→ **TO DO**
When you reach the entries, transcribe each one exactly.

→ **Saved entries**
=====

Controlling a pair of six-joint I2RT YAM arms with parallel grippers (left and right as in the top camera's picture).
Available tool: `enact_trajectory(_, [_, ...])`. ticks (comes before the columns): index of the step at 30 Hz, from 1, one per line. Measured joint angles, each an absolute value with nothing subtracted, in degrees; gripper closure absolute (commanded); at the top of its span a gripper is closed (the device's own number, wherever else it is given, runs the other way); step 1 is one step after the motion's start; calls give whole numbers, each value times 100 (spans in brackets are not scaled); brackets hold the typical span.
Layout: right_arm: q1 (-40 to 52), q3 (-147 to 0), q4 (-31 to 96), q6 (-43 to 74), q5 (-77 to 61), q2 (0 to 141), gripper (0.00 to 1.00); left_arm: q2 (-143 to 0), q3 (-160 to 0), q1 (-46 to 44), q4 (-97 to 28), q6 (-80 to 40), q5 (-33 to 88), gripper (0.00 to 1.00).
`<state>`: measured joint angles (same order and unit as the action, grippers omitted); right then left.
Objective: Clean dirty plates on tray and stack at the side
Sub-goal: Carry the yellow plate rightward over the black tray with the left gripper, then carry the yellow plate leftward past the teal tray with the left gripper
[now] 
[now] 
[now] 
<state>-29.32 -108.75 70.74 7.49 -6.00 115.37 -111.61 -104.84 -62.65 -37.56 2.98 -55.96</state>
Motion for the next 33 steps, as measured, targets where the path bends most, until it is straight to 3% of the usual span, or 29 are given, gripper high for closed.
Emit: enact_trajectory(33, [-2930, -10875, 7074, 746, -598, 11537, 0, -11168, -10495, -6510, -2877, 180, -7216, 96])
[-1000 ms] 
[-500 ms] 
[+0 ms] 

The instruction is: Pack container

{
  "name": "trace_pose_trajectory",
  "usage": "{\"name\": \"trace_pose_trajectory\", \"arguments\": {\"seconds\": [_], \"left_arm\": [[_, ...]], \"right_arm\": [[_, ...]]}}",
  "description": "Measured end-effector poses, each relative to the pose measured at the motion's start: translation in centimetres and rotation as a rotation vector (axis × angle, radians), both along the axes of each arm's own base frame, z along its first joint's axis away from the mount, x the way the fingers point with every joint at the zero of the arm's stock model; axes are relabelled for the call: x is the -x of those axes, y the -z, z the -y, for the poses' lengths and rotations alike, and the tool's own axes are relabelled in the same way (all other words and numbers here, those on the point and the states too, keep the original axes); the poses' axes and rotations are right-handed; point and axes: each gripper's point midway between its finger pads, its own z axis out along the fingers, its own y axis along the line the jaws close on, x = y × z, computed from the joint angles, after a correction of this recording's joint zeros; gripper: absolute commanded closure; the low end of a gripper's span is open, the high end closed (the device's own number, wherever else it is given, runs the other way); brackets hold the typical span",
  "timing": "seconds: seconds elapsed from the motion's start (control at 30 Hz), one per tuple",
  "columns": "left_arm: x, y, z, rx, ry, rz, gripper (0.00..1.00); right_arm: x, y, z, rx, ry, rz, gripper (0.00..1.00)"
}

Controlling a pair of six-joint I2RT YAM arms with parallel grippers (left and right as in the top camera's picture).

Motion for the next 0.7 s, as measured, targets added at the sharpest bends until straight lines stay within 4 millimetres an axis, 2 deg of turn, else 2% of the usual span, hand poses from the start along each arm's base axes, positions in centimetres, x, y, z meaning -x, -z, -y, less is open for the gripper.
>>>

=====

→ **RESPONSE**
Controlling a pair of six-joint I2RT YAM arms with parallel grippers (left and right as in the top camera's picture).
Available tool: `enact_trajectory(_, [_, ...])`. ticks (comes before the columns): index of the step at 30 Hz, from 1, one per line. Measured joint angles, each an absolute value with nothing subtracted, in degrees; gripper closure absolute (commanded); at the top of its span a gripper is closed (the device's own number, wherever else it is given, runs the other way); step 1 is one step after the motion's start; calls give whole numbers, each value times 100 (spans in brackets are not scaled); brackets hold the typical span.
Layout: right_arm: q1 (-40 to 52), q3 (-147 to 0), q4 (-31 to 96), q6 (-43 to 74), q5 (-77 to 61), q2 (0 to 141), gripper (0.00 to 1.00); left_arm: q2 (-143 to 0), q3 (-160 to 0), q1 (-46 to 44), q4 (-97 to 28), q6 (-80 to 40), q5 (-33 to 88), gripper (0.00 to 1.00).
`<state>`: measured joint angles (same order and unit as the action, grippers omitted); right then left.
Objective: Clean dirty plates on tray and stack at the side
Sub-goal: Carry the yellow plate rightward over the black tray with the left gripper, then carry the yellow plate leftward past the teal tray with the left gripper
[now] 
[now] 
[now] 
<state>-29.32 -108.75 70.74 7.49 -6.00 115.37 -111.61 -104.84 -62.65 -37.56 2.98 -55.96</state>
Motion for the next 33 steps, as measured, targets where the path bends most, until it is straight to 3% of the usual span, or 29 are given, gripper high for closed.
Emit: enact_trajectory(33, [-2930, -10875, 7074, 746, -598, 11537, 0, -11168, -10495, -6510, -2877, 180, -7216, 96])
[-1000 ms] 
[-500 ms] 
[+0 ms] 

The instruction is: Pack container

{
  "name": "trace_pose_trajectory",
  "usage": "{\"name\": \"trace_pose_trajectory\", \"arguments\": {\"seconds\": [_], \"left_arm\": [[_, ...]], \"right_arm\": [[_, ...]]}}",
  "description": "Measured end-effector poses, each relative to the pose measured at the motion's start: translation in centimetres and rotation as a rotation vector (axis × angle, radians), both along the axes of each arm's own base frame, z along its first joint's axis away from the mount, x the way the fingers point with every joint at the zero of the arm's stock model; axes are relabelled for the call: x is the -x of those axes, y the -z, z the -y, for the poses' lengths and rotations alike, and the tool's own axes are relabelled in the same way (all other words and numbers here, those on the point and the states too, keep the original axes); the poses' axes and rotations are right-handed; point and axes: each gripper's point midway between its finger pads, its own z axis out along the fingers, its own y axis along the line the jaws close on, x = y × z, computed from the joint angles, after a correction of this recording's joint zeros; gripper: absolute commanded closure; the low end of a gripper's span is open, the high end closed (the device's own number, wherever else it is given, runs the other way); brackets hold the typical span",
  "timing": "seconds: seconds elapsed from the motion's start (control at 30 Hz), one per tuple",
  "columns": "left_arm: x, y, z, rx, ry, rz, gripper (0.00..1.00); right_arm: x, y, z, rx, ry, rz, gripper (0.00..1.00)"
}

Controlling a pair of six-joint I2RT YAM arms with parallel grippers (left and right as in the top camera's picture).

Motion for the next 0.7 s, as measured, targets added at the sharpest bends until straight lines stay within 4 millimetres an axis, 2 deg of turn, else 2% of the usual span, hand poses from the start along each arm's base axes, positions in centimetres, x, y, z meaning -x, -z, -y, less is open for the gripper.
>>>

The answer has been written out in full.